Transcribe only the part of the material below that begins at the line containing "If you could mark the aluminium" and ends at the line containing "Internal audit: confirm the presence of the pink", with both kept and images left out.

********

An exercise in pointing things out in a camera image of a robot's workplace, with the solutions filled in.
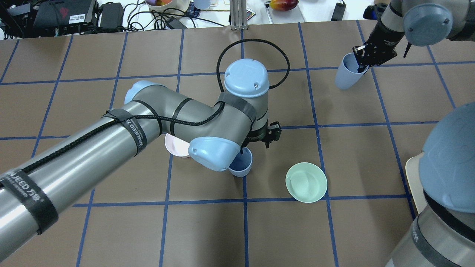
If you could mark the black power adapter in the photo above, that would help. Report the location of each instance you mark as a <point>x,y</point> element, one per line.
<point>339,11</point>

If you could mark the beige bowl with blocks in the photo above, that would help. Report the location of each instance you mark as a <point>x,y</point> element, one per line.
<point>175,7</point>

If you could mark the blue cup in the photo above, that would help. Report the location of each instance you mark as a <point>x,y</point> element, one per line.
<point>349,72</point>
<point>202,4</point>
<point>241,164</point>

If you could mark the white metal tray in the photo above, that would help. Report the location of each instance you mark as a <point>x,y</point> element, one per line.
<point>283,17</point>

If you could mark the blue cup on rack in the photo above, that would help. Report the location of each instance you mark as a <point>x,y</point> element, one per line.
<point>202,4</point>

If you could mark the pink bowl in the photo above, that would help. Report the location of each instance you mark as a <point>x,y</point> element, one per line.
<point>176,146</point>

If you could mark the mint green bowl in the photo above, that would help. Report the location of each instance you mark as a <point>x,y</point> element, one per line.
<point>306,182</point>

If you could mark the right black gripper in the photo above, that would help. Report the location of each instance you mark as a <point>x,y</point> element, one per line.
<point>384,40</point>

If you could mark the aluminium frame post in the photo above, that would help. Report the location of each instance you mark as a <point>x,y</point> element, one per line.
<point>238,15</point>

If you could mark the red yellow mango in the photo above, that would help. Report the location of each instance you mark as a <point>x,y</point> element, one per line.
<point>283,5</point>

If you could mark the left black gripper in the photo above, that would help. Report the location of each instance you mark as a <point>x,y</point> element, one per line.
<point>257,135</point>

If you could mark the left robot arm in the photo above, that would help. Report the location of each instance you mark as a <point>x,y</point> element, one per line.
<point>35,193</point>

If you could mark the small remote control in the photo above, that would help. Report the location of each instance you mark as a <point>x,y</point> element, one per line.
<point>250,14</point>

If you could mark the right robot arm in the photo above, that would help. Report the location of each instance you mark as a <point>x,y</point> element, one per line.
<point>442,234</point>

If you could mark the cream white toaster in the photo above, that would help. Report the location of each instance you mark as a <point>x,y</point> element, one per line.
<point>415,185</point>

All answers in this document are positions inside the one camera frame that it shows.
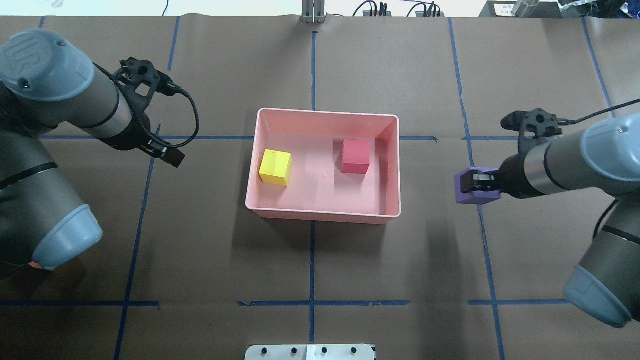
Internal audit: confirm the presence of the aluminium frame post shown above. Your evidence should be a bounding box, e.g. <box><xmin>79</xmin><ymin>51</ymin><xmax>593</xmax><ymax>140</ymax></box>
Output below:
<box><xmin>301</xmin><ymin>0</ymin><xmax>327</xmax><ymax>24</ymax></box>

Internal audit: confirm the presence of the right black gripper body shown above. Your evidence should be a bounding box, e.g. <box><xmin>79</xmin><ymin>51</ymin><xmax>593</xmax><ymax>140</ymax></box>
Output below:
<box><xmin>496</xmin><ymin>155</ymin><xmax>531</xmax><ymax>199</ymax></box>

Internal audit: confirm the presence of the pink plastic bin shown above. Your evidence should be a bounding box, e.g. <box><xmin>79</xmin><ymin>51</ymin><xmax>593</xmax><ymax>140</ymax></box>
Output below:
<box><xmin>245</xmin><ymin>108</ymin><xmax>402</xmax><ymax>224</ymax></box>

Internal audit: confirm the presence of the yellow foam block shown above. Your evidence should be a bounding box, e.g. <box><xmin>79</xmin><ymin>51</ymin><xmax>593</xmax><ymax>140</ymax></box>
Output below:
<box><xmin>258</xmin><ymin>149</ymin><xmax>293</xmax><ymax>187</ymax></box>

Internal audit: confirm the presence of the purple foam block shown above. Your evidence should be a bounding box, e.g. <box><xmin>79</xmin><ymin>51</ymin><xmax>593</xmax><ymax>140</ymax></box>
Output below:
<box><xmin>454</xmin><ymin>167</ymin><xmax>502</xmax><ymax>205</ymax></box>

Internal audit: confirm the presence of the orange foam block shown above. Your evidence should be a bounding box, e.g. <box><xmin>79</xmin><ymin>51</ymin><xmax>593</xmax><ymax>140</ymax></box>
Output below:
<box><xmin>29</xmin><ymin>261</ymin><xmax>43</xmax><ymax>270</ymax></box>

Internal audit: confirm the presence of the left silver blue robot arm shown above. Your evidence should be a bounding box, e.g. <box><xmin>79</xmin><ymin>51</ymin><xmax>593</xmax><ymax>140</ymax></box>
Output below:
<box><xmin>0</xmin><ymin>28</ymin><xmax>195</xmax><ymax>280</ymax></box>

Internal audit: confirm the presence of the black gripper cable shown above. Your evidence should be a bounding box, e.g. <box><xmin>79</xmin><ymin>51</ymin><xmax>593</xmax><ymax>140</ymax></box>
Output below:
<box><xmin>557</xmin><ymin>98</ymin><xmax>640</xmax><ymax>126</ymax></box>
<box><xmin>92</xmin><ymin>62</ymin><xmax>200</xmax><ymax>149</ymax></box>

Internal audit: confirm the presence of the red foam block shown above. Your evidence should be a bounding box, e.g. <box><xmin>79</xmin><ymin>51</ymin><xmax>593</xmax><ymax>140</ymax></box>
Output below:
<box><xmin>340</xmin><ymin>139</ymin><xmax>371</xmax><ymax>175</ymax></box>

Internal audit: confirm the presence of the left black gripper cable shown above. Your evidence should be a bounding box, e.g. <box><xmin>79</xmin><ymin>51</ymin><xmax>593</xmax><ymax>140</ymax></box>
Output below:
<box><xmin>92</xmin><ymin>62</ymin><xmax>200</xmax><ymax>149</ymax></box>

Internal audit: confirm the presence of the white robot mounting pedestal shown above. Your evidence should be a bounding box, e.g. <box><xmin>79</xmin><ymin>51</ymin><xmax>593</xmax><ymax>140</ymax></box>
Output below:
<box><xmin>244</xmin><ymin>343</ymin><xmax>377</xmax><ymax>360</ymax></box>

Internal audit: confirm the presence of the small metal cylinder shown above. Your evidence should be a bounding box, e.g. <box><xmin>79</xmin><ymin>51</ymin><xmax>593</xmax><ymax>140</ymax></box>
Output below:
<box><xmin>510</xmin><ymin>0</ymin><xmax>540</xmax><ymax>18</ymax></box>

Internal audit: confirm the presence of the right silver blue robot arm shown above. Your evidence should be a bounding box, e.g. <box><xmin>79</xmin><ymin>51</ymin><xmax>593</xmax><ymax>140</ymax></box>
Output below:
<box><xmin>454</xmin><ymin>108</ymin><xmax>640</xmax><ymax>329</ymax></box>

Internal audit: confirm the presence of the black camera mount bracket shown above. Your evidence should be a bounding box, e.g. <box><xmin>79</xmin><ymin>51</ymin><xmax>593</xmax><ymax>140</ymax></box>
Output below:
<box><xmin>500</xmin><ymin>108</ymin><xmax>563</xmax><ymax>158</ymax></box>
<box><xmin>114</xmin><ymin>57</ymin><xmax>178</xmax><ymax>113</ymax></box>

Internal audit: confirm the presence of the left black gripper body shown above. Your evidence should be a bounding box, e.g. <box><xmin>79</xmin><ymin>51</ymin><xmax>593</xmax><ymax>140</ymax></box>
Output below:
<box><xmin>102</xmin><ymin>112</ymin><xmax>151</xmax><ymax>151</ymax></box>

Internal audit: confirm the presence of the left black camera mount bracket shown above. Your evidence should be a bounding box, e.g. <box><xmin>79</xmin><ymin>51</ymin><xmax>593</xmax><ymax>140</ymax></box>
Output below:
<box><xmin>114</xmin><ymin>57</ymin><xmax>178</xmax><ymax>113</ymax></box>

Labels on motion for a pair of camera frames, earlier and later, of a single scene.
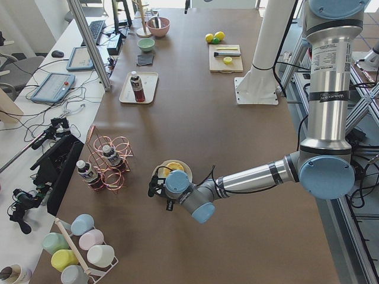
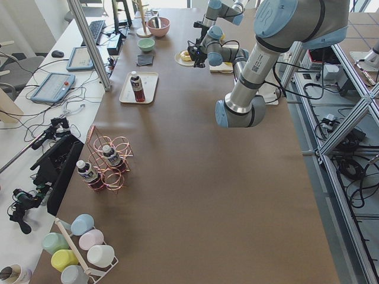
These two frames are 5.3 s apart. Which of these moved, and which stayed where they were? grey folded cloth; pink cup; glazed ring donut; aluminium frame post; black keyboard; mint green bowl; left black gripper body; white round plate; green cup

********

### Your solution
If you could mark the aluminium frame post in the photo above, that would help. Report the location of each instance you mark as a <point>x,y</point> element, one per line.
<point>238,15</point>

If you could mark the red yellow mango in the photo above, that would help. Report the location of each instance you mark as a <point>x,y</point> element, one per line.
<point>283,5</point>

If you could mark the left black gripper in the photo above, that would help. Report the location of each instance you mark as a <point>x,y</point> element, one per line.
<point>257,135</point>

If you could mark the left robot arm in the photo above, that would help. Report the location of each instance you mark as a <point>x,y</point> element, one per line.
<point>35,193</point>

If you could mark the small remote control in the photo above, that would help. Report the location of each instance you mark as a <point>x,y</point> element, one per line.
<point>250,14</point>

If you could mark the right robot arm in the photo above, that would help. Report the location of each instance you mark as a <point>x,y</point> element, one per line.
<point>442,234</point>

If you could mark the cream white toaster in the photo above, that would help. Report the location of each instance you mark as a <point>x,y</point> element, one per line.
<point>415,185</point>

All answers in this document are positions inside the one camera frame that it shows.
Internal audit: confirm the presence of the aluminium frame post shown above. Your evidence should be a bounding box, e.g. <box><xmin>79</xmin><ymin>51</ymin><xmax>593</xmax><ymax>140</ymax></box>
Output below:
<box><xmin>301</xmin><ymin>0</ymin><xmax>327</xmax><ymax>24</ymax></box>

Internal audit: confirm the presence of the right black gripper body shown above. Your evidence should be a bounding box, e.g. <box><xmin>79</xmin><ymin>51</ymin><xmax>593</xmax><ymax>140</ymax></box>
Output below:
<box><xmin>496</xmin><ymin>155</ymin><xmax>531</xmax><ymax>199</ymax></box>

Internal audit: confirm the presence of the pink plastic bin shown above. Your evidence should be a bounding box, e.g. <box><xmin>79</xmin><ymin>51</ymin><xmax>593</xmax><ymax>140</ymax></box>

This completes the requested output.